[Start of section]

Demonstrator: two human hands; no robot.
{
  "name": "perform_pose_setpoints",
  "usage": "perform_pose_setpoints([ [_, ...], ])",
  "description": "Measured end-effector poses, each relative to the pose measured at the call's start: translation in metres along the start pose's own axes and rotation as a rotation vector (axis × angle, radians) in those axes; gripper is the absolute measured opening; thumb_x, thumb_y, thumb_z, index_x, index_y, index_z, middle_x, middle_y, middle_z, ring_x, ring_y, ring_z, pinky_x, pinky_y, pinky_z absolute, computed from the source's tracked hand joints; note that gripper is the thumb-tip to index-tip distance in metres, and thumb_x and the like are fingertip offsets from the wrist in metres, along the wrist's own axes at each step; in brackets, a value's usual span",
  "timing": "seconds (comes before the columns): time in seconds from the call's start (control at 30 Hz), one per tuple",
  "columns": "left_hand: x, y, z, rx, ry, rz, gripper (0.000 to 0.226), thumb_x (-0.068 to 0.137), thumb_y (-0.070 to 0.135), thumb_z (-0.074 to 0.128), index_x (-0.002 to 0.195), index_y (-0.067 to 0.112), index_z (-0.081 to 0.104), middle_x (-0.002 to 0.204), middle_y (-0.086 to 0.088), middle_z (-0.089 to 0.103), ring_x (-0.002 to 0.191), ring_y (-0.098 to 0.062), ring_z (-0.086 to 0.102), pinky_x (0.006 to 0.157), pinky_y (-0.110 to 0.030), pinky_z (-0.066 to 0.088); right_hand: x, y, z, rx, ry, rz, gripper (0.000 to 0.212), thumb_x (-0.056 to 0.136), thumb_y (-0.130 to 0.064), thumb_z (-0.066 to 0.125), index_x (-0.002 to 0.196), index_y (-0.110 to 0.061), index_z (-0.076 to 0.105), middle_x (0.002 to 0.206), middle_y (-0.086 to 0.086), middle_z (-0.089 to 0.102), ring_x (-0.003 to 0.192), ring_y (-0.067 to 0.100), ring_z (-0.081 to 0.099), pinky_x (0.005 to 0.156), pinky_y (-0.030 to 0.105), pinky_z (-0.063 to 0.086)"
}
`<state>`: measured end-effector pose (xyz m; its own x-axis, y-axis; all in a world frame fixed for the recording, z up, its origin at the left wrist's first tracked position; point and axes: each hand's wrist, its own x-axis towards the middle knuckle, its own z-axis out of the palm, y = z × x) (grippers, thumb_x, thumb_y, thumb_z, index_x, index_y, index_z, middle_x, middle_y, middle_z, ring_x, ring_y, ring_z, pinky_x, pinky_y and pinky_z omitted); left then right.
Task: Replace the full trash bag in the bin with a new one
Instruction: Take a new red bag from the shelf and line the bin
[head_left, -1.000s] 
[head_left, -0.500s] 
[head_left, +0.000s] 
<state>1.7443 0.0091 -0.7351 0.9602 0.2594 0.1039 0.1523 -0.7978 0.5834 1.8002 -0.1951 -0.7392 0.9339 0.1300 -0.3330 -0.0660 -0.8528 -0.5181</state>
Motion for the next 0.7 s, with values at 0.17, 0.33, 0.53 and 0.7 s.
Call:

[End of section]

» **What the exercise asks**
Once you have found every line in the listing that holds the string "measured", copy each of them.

» **Exercise solution**
  "description": "Measured end-effector poses, each relative to the pose measured at the call's start: translation in metres along the start pose's own axes and rotation as a rotation vector (axis × angle, radians) in those axes; gripper is the absolute measured opening; thumb_x, thumb_y, thumb_z, index_x, index_y, index_z, middle_x, middle_y, middle_z, ring_x, ring_y, ring_z, pinky_x, pinky_y, pinky_z absolute, computed from the source's tracked hand joints; note that gripper is the thumb-tip to index-tip distance in metres, and thumb_x and the like are fingertip offsets from the wrist in metres, along the wrist's own axes at each step; in brackets, a value's usual span",
`<state>`: measured end-effector pose (xyz m; its own x-axis, y-axis; all in a world frame fixed for the recording, z up, its origin at the left wrist's first tracked position; point and axes: each hand's wrist, its own x-axis towards the middle knuckle, its own z-axis out of the palm, y = z × x) (grippers, thumb_x, thumb_y, thumb_z, index_x, index_y, index_z, middle_x, middle_y, middle_z, ring_x, ring_y, ring_z, pinky_x, pinky_y and pinky_z omitted); left then right.

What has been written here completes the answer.